Kwayana was unwavering in his championship of Africans

Dear Editor,

While I may be considered an unapologetic critic of Mr. Eusi Kwayana, I must acknowledge that of all African leaders, he alone has lived his convictions to the point of personal poverty.
He has been unwavering and uncompromising in his struggle for black people’s rights and as a champion for their causes. But he has been regarded as a racist and a divisive figure. Correspondingly, there is no Indian leader in Guyana to match his record and that may explain why Indian causes are not that high on the national agenda.
Mr. Kwayana’s examples have inspired and emboldened many more current African leaders but none can be considered his equal.

Mr. Kwayana, as a champion of African causes, has not altogether been known for his successes. He also suffers from the black Midas touch, in effect, everything he touches turns into sh-t as Dr. Walter Rodney so famously said of President Forbes Burnham.
ASCRIA, which was founded by Mr. Kwayana, became a failed organization and was later dissolved without explanation. But this was not the first failure. County High School located in Buxton, which was founded by Mr. Kwayana was also a failure.
Not to mention the Guyana Marketing Corporation (GMC) which he headed and which went into decline until he was fired by Mr. Burnham. The biggest failure has been the WPA with which Mr. Kwayana is still affiliated.

Upon reading his letter, vis-a-vis Dr. Vishnu Bisram phantom (undated) letter, Mr. Kwayana comes across as if he is a latter day Don Quixote atop a donkey charging at flailing (read windmills) fruit trees to cut them down.
What was the purpose of the rambling letter?
Nothing that Mr. Kwayana writes can, however, be complete unless he makes his usual swipe at Mrs. Janet Jagan. He blames her for unsubstantiated allegations that she said that she wanted a clear view all the way to Buxton from Georgetown with no building standing, i.e., she wanted all buildings burned down.
Mr. Kwayana is one of those who can only be satisfied unless he sullies Mrs. Jagan’s legacy even while she is dead.

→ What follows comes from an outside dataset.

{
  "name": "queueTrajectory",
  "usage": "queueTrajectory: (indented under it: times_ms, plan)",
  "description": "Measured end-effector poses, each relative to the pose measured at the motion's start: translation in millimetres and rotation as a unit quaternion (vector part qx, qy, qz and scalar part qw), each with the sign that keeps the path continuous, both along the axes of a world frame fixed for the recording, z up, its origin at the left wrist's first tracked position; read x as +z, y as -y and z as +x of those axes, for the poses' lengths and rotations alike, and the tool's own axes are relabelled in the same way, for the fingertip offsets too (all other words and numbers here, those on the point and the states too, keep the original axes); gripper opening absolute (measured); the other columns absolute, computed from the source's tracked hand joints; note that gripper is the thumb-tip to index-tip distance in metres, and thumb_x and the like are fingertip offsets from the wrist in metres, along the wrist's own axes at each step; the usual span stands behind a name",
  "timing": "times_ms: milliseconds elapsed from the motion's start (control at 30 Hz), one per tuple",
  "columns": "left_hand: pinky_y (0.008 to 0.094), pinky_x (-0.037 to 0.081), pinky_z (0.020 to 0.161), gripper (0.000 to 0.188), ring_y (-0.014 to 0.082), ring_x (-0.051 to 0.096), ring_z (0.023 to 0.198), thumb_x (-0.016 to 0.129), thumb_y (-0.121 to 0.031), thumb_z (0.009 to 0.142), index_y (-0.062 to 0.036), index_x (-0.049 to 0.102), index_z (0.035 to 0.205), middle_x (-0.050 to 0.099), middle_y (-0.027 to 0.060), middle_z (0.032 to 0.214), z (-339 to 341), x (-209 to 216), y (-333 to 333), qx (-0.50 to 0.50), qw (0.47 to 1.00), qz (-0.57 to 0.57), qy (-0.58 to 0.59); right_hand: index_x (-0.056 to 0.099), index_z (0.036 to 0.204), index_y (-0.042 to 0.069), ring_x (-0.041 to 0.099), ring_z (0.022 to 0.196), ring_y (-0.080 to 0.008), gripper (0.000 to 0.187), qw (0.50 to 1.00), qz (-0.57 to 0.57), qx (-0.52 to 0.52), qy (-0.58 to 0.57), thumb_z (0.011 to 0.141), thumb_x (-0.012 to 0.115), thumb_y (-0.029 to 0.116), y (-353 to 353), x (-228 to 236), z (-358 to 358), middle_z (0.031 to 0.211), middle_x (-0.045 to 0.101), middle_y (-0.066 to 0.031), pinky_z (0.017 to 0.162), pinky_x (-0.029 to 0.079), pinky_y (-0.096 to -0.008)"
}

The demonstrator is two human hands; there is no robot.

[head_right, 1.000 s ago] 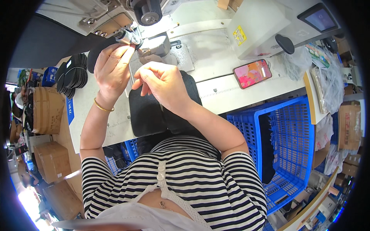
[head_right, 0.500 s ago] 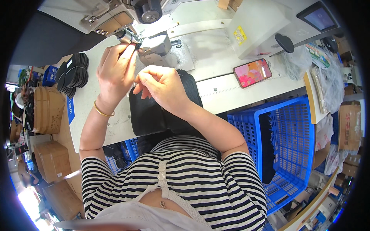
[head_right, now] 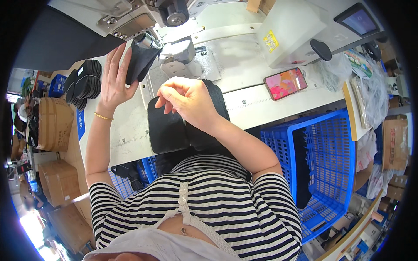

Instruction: The person aligns and feeds pieces of black fabric under the needle of a sewing machine, sewing along their edges by hand.

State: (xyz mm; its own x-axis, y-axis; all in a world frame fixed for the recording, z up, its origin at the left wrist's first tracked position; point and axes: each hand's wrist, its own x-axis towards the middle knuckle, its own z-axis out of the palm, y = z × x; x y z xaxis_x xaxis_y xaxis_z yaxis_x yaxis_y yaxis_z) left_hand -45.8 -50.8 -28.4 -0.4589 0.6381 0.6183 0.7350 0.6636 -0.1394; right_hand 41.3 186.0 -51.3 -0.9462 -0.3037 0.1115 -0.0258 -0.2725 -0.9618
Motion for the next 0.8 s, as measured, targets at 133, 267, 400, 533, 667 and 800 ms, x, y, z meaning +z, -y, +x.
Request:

While Mr. Kwayana can regale us how shocked he was that Dr. Bisram wrote that a thug had allegedly “kicked Dr. Cheddi Jagan, who was at the time lying on the ground,” while Mr. Kwayana idly stood by, he resuscitates the memory of the brutal murder of the elderly Sealeys’ aback Buxton.
But Mr. Kwayana does not express any remorse or shock, even as he reminds us, about the burning down of eight Indian houses in Buxton, the same night of the Sealeys’ funeral on the 25th May 1964.
Mr. Kwayana is yet to explain his historical silence on his pre-knowledge of the massacre of some 3,000 Indians the next day, i.e., 26th May, 1964 at Wismar after he had presided at the highly charged Sealeys’ funeral in Buxton the day before. The 26th May is the date the PNCR chose to “celebrate” Guyana’s independence from the British.

The 1964 PPP government failed to compensate those who lost lives and property at the massacre.
For Indians to “celebrate” the 26th May would be a tragedy after the Wismar massacre.
Perhaps all his radical behaviour was conditional to him being Sidney King since he only changed his name in 1968? Did he become better or worse afterwards?